The university's Board of Regents approved the sale of liquor in premium seating areas in December, and as the new year began, the sales staff was confident of moving most or all of the premium packages, said David Crum, the U's associate athletics director for development.

But then the worsening economy slowed things down, and in May, state lawmakers passed a provision that forbade selling alcohol in any part of the stadium unless it was sold throughout.

Complaining that their hands were tied, regents banned liquor in June.

"Everything came to a screeching halt" once legislators became involved in the alcohol issue, Crum said. The Legislature's action "put a real, real challenge toward us," said athletics director Joel Maturi.

Before the economy went south and alcohol was banned, they were planning for 95 percent. That would have brought in about $5 million.

As of late May, when the athletics department budget was finalized, it was clear sales were lagging, and projected revenues from premium seat sales were just under $4 million, Eull said.

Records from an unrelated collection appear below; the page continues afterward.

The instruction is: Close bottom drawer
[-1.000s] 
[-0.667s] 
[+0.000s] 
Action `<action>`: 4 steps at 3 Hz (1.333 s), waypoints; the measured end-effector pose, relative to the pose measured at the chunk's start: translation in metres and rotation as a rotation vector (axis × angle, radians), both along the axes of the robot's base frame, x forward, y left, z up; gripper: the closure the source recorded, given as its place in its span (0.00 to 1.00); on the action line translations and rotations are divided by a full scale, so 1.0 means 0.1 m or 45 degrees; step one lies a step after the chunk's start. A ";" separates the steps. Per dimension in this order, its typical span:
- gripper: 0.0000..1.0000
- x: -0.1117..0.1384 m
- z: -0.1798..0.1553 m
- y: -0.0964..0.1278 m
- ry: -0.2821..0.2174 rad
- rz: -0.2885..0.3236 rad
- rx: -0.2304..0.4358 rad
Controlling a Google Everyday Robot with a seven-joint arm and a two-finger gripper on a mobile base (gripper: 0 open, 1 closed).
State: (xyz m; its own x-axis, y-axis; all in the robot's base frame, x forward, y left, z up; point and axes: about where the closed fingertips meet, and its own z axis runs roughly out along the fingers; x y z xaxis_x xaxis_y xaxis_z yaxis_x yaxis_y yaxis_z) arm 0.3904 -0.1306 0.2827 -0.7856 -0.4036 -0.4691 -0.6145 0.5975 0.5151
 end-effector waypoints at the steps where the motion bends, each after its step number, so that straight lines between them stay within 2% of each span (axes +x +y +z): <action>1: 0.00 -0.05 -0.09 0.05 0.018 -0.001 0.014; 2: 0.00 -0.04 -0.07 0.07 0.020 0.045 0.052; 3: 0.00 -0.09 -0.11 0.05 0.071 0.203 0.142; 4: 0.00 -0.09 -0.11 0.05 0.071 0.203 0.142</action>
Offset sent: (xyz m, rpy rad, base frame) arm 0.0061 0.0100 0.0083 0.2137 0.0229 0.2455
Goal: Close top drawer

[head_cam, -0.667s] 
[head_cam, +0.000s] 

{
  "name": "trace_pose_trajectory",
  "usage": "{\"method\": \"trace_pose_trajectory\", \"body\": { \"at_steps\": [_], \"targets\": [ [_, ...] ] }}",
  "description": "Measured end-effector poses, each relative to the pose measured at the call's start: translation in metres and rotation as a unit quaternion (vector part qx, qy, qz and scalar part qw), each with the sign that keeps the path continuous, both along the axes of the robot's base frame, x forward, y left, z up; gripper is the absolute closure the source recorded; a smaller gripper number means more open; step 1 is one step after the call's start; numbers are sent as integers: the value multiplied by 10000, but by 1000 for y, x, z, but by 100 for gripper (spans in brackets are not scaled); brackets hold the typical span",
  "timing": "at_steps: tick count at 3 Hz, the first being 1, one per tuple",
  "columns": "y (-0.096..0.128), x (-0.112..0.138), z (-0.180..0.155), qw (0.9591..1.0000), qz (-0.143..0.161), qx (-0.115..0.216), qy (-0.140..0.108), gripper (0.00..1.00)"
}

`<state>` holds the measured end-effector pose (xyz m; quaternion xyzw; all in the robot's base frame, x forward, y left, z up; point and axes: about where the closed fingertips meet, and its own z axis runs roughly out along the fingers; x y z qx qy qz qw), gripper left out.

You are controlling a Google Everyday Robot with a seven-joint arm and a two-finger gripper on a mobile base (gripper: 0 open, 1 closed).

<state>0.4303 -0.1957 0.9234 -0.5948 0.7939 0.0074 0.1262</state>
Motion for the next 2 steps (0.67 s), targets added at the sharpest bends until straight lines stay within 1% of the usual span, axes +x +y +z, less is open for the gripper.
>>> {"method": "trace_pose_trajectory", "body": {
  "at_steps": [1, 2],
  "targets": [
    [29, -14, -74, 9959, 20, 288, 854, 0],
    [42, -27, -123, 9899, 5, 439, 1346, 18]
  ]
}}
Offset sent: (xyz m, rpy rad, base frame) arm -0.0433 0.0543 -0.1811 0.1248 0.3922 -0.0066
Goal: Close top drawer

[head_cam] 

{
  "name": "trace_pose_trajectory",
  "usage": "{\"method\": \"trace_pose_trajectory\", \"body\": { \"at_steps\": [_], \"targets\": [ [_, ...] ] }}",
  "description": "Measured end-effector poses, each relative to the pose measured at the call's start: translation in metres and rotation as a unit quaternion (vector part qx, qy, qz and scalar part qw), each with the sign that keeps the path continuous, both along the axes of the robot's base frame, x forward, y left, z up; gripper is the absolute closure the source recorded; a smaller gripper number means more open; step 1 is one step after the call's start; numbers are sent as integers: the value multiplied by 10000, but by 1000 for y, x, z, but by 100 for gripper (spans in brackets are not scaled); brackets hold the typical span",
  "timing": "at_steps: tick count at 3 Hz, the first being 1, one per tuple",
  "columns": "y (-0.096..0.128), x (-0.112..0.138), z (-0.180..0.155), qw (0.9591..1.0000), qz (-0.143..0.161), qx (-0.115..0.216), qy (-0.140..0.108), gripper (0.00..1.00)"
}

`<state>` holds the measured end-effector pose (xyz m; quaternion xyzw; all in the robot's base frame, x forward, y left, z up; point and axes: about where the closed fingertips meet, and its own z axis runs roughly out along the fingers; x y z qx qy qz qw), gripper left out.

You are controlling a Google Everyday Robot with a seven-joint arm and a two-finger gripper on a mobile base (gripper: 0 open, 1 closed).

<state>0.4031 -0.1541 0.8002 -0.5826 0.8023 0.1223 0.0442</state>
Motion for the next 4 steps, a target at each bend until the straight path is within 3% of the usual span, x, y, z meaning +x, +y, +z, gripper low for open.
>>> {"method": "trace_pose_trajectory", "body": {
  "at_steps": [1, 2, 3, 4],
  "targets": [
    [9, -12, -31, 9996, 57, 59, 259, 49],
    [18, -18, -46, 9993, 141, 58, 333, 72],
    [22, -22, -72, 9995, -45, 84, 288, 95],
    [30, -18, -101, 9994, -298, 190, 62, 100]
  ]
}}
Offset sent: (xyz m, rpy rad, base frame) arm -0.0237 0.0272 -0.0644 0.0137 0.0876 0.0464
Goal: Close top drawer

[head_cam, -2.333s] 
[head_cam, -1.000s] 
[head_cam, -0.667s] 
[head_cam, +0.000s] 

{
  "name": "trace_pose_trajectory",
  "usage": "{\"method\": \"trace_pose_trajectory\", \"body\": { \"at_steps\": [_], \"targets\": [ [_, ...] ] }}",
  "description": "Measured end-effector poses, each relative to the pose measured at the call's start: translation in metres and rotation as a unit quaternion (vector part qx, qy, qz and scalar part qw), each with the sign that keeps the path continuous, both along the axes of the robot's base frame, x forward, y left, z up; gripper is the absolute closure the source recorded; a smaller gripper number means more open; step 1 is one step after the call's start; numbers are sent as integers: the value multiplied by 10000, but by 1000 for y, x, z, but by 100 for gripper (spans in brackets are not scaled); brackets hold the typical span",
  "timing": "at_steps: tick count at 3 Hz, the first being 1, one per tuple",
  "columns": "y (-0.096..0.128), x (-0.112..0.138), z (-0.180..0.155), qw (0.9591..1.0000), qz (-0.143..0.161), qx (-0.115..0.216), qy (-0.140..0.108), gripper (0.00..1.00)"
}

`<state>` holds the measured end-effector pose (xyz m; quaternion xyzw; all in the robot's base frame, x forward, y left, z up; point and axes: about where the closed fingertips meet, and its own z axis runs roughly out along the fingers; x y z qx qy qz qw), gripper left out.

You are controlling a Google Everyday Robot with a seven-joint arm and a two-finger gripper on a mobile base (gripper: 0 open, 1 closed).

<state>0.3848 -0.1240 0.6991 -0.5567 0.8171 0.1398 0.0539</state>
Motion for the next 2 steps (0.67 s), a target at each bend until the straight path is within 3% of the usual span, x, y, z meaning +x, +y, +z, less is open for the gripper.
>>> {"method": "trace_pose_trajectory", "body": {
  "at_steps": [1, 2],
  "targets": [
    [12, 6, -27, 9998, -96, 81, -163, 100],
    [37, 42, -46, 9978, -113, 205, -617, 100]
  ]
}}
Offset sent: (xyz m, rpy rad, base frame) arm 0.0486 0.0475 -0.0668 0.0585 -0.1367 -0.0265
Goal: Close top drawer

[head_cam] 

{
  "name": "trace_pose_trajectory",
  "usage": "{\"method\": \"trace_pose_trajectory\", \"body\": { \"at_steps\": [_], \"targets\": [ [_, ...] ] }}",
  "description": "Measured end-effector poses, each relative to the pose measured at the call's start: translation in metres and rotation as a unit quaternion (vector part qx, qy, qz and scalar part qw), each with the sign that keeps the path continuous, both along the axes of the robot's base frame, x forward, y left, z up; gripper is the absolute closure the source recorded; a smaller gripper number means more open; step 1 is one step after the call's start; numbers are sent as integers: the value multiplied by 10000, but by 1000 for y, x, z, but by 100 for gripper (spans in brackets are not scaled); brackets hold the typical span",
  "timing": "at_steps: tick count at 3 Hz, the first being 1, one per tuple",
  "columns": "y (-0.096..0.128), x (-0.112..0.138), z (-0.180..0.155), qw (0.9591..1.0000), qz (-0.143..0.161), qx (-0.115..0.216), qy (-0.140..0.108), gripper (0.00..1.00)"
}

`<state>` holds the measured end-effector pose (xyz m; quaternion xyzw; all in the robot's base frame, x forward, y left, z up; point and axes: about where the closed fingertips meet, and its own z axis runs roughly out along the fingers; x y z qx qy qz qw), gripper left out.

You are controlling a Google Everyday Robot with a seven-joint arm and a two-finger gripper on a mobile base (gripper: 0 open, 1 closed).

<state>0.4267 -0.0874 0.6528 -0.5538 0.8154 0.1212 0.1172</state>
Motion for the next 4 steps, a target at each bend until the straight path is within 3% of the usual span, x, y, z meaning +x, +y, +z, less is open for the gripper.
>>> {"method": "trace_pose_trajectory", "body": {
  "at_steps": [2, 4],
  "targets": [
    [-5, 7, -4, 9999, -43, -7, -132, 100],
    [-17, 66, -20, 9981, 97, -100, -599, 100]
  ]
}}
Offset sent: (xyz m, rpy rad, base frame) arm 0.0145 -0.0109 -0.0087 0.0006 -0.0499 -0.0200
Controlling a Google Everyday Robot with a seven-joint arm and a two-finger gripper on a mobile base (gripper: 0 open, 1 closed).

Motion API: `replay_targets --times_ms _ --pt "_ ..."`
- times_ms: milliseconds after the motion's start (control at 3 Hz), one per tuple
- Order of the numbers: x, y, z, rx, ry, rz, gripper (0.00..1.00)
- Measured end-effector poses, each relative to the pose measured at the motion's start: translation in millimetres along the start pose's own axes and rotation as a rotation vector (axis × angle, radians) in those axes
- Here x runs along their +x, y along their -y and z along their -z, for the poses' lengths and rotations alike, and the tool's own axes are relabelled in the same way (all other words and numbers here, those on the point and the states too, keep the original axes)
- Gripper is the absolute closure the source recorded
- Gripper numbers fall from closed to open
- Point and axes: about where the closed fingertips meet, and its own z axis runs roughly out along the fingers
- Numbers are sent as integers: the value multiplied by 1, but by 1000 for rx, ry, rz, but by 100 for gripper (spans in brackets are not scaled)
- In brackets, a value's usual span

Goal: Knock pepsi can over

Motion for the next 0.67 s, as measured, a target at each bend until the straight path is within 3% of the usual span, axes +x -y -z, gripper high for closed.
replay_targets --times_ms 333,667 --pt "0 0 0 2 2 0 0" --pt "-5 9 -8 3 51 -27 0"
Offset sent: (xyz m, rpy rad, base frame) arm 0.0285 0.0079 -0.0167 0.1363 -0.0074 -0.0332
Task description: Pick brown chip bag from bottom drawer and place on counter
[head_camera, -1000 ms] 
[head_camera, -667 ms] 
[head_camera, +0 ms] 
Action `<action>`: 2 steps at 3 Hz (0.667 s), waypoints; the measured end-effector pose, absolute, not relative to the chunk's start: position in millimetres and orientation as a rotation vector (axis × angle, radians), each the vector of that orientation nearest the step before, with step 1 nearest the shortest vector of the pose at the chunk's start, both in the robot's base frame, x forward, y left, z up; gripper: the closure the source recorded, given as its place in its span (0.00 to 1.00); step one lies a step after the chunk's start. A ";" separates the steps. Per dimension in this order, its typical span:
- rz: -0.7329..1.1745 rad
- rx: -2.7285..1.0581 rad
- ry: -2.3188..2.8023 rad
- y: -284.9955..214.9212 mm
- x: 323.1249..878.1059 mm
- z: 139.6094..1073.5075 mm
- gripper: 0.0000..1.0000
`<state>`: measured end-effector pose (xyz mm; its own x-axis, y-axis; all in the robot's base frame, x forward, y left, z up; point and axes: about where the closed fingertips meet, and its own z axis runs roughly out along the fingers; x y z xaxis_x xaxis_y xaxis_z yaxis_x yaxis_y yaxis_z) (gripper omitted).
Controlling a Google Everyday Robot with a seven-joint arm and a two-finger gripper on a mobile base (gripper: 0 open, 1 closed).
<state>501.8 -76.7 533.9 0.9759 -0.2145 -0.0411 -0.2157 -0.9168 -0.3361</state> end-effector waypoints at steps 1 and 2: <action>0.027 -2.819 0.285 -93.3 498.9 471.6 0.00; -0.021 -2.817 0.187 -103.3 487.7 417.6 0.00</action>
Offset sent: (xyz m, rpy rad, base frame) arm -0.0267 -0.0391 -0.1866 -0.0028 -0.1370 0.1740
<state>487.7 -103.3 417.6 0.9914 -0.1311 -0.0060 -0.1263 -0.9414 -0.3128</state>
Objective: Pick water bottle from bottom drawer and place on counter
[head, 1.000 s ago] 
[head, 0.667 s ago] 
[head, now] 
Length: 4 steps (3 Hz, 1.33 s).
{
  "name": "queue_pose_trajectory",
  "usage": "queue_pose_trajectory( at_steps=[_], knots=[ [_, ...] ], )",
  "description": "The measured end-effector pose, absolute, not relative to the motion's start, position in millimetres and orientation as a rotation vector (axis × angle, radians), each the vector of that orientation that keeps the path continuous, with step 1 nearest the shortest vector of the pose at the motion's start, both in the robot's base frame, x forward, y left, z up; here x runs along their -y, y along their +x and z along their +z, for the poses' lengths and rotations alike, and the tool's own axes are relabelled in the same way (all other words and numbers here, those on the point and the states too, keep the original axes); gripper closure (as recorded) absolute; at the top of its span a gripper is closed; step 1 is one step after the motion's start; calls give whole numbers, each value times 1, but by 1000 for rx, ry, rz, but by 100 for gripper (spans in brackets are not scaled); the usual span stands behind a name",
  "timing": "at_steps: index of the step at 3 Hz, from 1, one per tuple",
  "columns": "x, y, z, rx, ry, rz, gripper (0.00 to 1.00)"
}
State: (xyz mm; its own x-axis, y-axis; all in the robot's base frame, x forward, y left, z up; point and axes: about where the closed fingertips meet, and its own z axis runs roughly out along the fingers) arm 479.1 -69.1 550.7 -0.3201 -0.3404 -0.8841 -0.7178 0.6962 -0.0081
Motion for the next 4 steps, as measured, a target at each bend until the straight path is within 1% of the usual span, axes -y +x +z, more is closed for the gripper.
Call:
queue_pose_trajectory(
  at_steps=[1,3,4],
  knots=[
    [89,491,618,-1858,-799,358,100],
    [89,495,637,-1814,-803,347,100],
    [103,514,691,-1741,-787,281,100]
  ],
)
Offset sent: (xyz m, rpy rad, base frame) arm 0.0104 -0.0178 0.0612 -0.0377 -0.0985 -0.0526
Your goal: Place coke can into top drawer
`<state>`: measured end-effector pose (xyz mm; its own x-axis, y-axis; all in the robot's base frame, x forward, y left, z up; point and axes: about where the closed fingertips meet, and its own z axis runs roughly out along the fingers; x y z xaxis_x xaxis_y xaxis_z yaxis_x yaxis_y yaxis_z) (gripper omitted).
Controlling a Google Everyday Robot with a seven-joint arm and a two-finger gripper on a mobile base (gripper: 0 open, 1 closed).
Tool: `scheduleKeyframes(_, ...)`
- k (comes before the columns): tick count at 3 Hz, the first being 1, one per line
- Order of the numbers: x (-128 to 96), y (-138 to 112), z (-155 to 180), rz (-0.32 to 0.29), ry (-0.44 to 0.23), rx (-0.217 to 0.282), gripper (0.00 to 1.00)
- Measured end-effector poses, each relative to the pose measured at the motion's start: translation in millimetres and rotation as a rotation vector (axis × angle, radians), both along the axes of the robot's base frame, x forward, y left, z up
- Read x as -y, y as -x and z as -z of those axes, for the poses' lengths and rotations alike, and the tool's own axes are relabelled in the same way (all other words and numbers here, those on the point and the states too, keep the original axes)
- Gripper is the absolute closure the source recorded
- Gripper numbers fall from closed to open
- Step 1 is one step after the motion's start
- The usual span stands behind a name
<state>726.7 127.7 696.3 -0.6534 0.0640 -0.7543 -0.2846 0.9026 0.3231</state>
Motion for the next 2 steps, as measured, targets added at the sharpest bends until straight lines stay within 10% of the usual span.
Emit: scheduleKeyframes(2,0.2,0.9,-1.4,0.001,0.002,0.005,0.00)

But that was before alcohol was taken away and customers were offered 10 percent refunds. The givebacks, plus potential additional cancellations related to the alcohol decision, could create an additional $1 million in lost revenue for the department this year, Eull said, adding that the exact financial hit this year is by no means certain.

But there is still another shoe to drop.

Mariucci and Williams arenas — where the Gophers play hockey and basketball — are also included in the alcohol ban. Both had areas where premium customers could drink alcohol, and losses are expected from cancellations and/or discounts at those facilities as well, but the impact is not yet known.

Maturi says he intends to protect athletics program budgets initially while waiting to see if revenues come in higher, but he said it might mean the department seeks university permission to finish this year in the red.